__WORK TO COMPLETE__
Only one stretch of the data should be retyped: the lines from the line containing "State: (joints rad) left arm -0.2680" through the line containing "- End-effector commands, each". Keep pictures out of it.
== EXCERPTED DATA
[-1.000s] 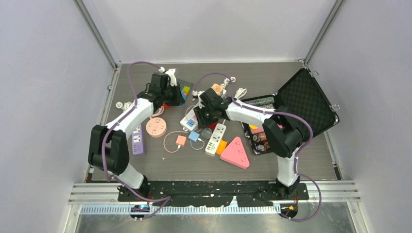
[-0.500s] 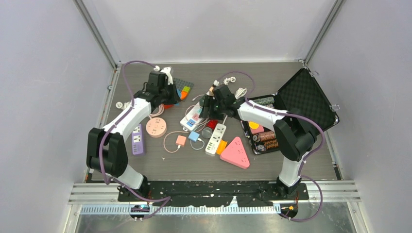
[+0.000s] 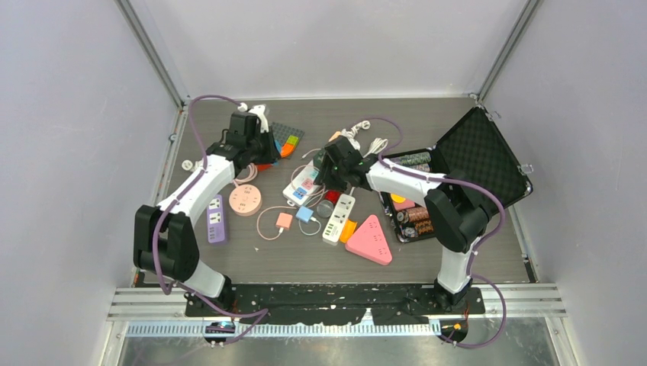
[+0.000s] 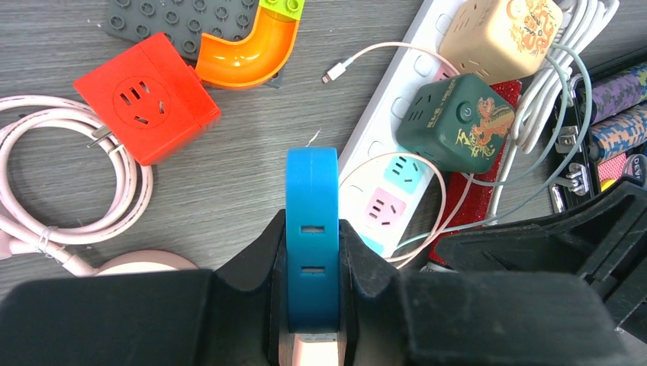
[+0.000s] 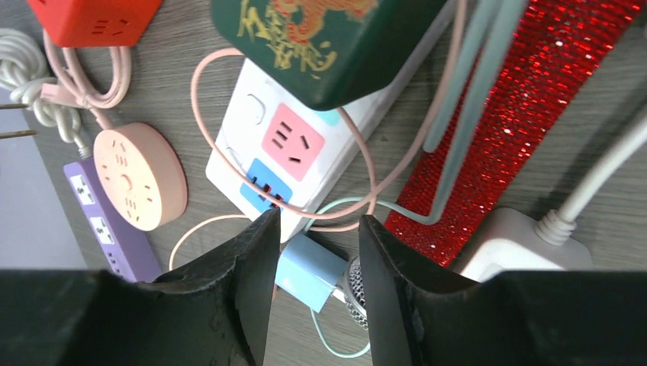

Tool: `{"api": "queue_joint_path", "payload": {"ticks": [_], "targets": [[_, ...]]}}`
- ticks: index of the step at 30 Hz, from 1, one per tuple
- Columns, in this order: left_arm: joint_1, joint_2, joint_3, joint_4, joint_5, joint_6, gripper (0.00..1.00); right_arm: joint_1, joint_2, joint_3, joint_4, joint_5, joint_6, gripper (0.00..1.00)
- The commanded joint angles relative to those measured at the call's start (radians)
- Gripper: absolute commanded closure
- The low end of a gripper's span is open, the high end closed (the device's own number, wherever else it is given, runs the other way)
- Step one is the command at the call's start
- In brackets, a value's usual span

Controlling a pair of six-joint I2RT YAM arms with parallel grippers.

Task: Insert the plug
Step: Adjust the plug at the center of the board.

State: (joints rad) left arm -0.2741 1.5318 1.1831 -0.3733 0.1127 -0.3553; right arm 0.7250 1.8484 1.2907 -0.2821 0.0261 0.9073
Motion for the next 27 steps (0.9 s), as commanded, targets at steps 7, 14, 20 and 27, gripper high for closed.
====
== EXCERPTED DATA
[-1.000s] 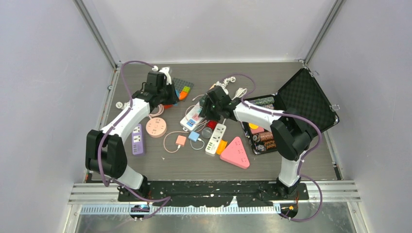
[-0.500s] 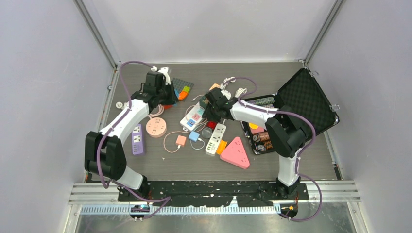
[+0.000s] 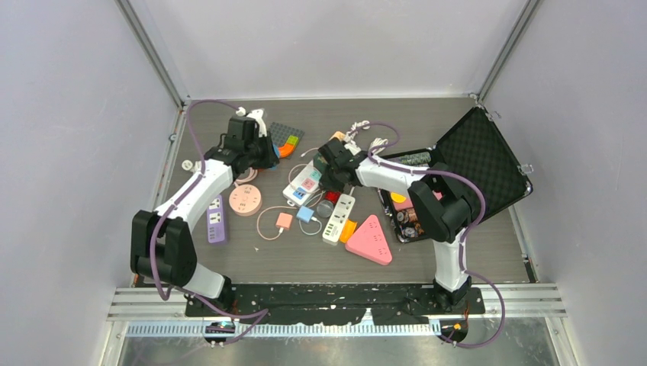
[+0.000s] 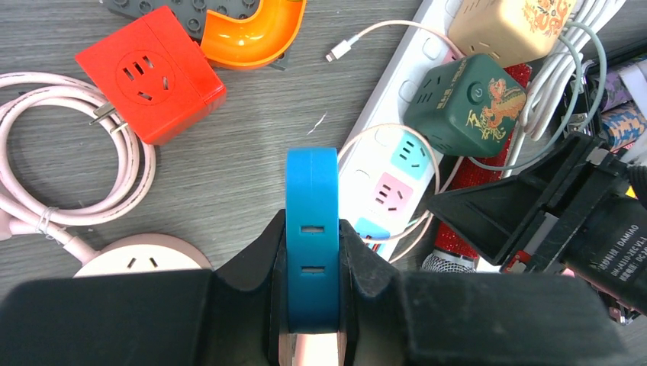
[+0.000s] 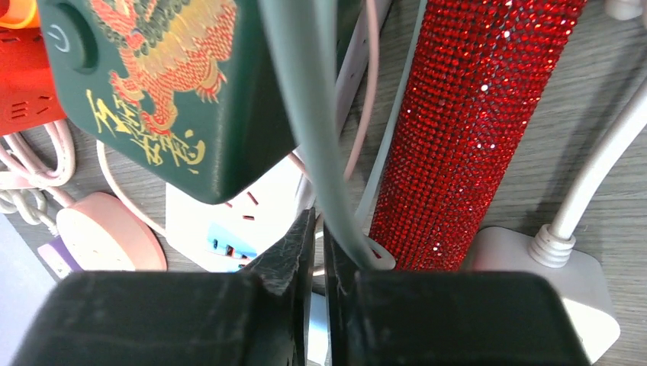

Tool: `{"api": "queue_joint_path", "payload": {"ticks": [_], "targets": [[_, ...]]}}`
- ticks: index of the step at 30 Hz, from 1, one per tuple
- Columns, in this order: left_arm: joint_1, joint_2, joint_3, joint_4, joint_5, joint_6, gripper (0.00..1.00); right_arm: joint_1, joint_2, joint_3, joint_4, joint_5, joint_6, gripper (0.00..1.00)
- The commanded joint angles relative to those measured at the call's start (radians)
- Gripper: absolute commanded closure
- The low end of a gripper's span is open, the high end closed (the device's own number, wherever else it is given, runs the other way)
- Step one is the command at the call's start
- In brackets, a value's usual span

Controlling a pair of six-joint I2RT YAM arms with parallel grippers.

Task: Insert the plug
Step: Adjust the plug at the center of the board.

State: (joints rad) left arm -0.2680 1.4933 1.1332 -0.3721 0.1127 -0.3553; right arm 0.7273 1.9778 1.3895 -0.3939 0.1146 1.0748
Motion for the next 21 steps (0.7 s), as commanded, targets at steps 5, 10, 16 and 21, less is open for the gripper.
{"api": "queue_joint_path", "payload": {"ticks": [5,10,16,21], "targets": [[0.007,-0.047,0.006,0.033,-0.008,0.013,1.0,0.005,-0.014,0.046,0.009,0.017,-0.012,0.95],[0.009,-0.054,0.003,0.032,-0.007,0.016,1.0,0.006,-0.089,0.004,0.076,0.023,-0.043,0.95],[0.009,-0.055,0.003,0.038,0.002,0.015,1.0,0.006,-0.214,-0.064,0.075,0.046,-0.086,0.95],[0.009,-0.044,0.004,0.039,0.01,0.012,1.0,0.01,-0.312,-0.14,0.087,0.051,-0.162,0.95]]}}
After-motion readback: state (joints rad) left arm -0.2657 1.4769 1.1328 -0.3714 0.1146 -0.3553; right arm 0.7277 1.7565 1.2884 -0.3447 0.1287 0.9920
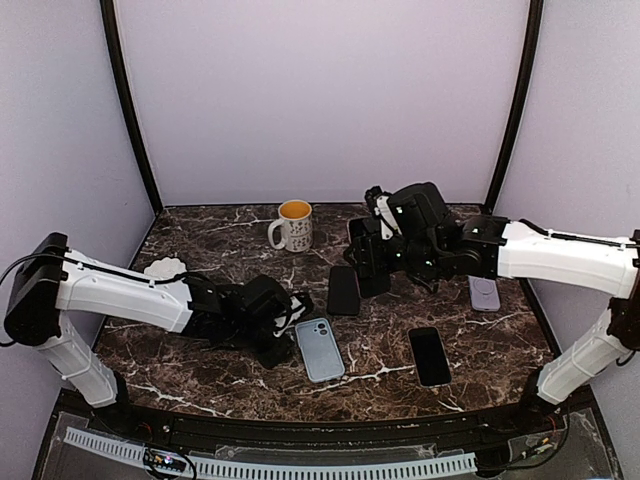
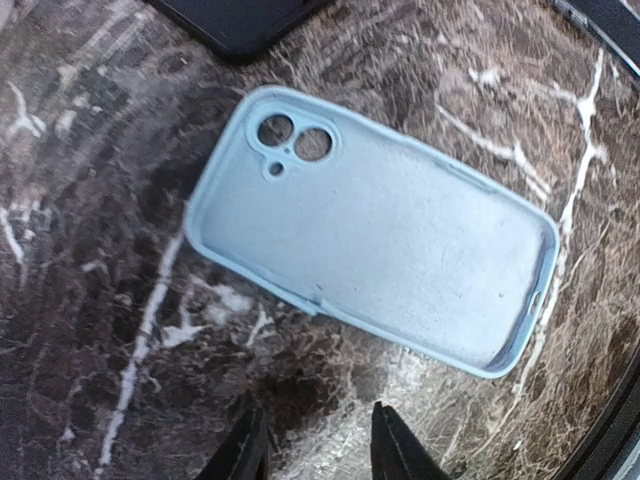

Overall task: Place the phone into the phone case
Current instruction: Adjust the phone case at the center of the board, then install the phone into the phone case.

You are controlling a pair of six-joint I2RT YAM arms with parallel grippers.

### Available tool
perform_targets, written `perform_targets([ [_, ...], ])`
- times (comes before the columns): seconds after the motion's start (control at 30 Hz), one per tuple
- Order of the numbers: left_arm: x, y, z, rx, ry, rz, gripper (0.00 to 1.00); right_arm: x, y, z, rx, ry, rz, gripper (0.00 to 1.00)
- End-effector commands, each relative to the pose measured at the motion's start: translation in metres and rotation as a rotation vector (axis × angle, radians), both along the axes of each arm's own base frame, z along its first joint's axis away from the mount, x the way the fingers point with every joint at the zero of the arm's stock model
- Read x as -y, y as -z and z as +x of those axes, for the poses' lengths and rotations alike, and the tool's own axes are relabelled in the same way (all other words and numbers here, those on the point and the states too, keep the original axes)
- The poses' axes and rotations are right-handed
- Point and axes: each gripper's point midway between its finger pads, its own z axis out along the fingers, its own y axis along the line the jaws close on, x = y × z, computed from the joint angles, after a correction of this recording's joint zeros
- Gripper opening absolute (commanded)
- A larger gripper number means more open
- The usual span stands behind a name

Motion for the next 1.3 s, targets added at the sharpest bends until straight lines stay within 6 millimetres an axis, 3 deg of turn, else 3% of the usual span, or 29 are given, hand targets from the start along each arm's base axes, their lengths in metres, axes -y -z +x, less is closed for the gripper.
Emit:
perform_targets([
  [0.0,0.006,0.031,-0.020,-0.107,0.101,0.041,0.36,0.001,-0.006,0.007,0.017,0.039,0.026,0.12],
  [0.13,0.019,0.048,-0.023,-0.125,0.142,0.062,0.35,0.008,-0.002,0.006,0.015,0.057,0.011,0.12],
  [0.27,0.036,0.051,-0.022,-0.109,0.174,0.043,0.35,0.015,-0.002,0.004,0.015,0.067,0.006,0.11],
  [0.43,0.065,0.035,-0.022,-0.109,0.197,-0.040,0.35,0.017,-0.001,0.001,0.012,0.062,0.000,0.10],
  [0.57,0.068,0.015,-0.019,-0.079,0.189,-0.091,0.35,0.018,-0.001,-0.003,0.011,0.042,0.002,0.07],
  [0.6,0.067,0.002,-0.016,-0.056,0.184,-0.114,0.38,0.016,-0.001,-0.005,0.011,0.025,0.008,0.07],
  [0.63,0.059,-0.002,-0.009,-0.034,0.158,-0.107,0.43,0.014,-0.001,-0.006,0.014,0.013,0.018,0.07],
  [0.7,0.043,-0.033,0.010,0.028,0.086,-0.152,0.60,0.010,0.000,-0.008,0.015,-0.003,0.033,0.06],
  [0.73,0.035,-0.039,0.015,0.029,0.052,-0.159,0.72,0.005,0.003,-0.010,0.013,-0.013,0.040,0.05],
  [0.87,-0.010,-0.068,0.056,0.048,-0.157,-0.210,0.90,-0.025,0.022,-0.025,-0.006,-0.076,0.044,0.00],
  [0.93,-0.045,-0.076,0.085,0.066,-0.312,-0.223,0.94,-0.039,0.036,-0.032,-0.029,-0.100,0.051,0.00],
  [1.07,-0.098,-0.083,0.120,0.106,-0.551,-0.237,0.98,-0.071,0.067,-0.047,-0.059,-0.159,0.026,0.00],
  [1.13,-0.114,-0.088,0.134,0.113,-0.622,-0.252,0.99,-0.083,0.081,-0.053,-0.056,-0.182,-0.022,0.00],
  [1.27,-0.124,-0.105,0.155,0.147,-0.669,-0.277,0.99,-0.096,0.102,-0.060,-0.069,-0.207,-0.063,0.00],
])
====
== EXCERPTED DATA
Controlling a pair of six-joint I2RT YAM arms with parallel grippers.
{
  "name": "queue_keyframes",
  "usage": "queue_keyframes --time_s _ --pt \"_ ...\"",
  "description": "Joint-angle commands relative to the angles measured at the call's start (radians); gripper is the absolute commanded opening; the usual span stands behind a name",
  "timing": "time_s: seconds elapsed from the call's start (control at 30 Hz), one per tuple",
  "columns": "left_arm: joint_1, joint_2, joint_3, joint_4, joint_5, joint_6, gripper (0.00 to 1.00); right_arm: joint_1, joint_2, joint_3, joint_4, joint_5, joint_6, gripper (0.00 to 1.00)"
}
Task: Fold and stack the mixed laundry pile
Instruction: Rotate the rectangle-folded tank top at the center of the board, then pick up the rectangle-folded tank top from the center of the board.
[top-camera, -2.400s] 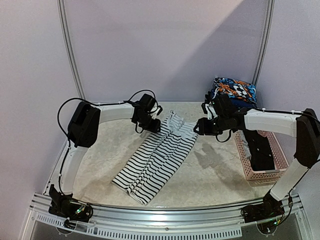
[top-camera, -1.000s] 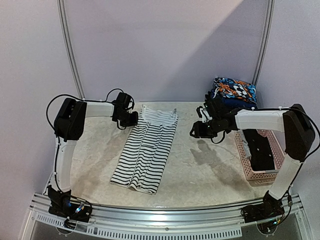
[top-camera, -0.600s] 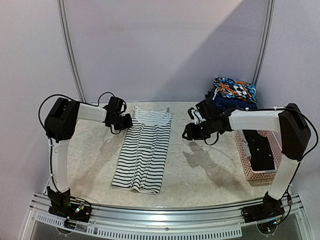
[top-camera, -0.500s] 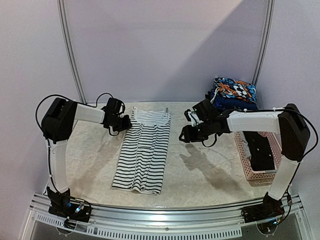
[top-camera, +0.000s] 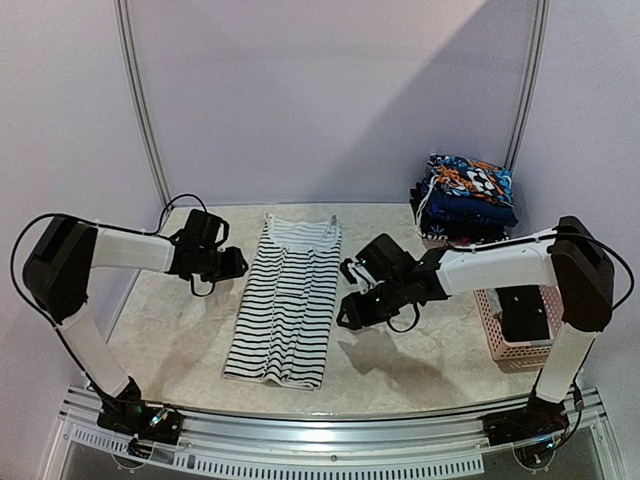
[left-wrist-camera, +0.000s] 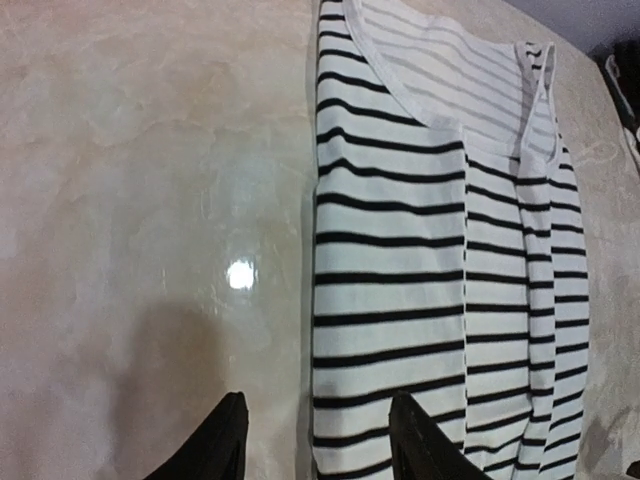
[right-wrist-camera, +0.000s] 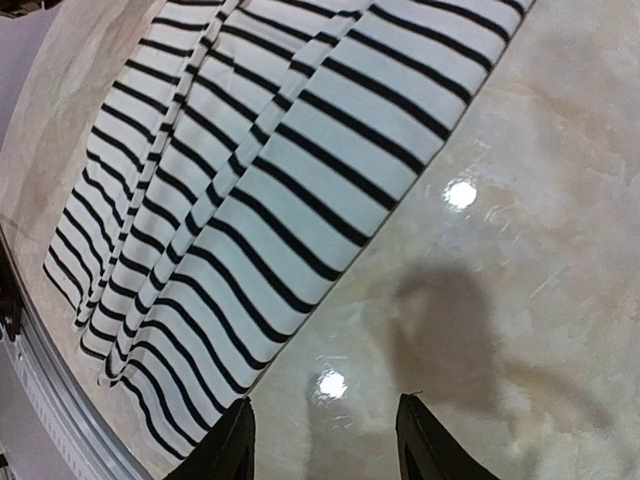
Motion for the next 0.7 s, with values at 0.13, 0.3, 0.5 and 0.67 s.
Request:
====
__ANSWER BOX__
State: (joints rad) left arm -0.2680 1.4933 1.1332 -0.3721 0.1127 -0.3553; right arm 0.7273 1.9778 1.3895 -0.3939 0.1146 1.0748
Motion for the next 21 steps (0.7 s), as commanded, targets at steps 5, 10, 16 and 21, less is open for the gripper.
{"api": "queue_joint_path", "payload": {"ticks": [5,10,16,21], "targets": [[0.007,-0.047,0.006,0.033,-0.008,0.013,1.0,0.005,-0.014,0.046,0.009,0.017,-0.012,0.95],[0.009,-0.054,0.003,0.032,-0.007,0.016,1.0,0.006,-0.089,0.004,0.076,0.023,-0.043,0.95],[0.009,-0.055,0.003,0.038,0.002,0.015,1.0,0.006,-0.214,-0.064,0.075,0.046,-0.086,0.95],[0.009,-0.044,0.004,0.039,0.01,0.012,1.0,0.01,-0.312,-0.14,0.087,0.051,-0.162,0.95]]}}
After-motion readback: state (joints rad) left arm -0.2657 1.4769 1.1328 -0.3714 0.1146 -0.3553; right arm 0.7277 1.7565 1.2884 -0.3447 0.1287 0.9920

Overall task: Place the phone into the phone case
Current instruction: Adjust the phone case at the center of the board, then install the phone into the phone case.

You are controlling a pair of six-joint I2RT YAM arms with parallel grippers.

### Available tool
perform_targets, written `perform_targets([ [_, ...], ])`
- times (comes before the columns): seconds after the motion's start (control at 30 Hz), one per tuple
- Order of the numbers: left_arm: x, y, z, rx, ry, rz, gripper (0.00 to 1.00); right_arm: x, y, z, rx, ry, rz, gripper (0.00 to 1.00)
- End-effector commands, each relative to the pose measured at the motion's start: translation in metres and rotation as a rotation vector (axis × angle, radians), both along the axes of each arm's own base frame, z along its first joint's axis away from the mount, x the way the fingers point with every joint at the zero of the arm's stock model

What precedes this is the full answer.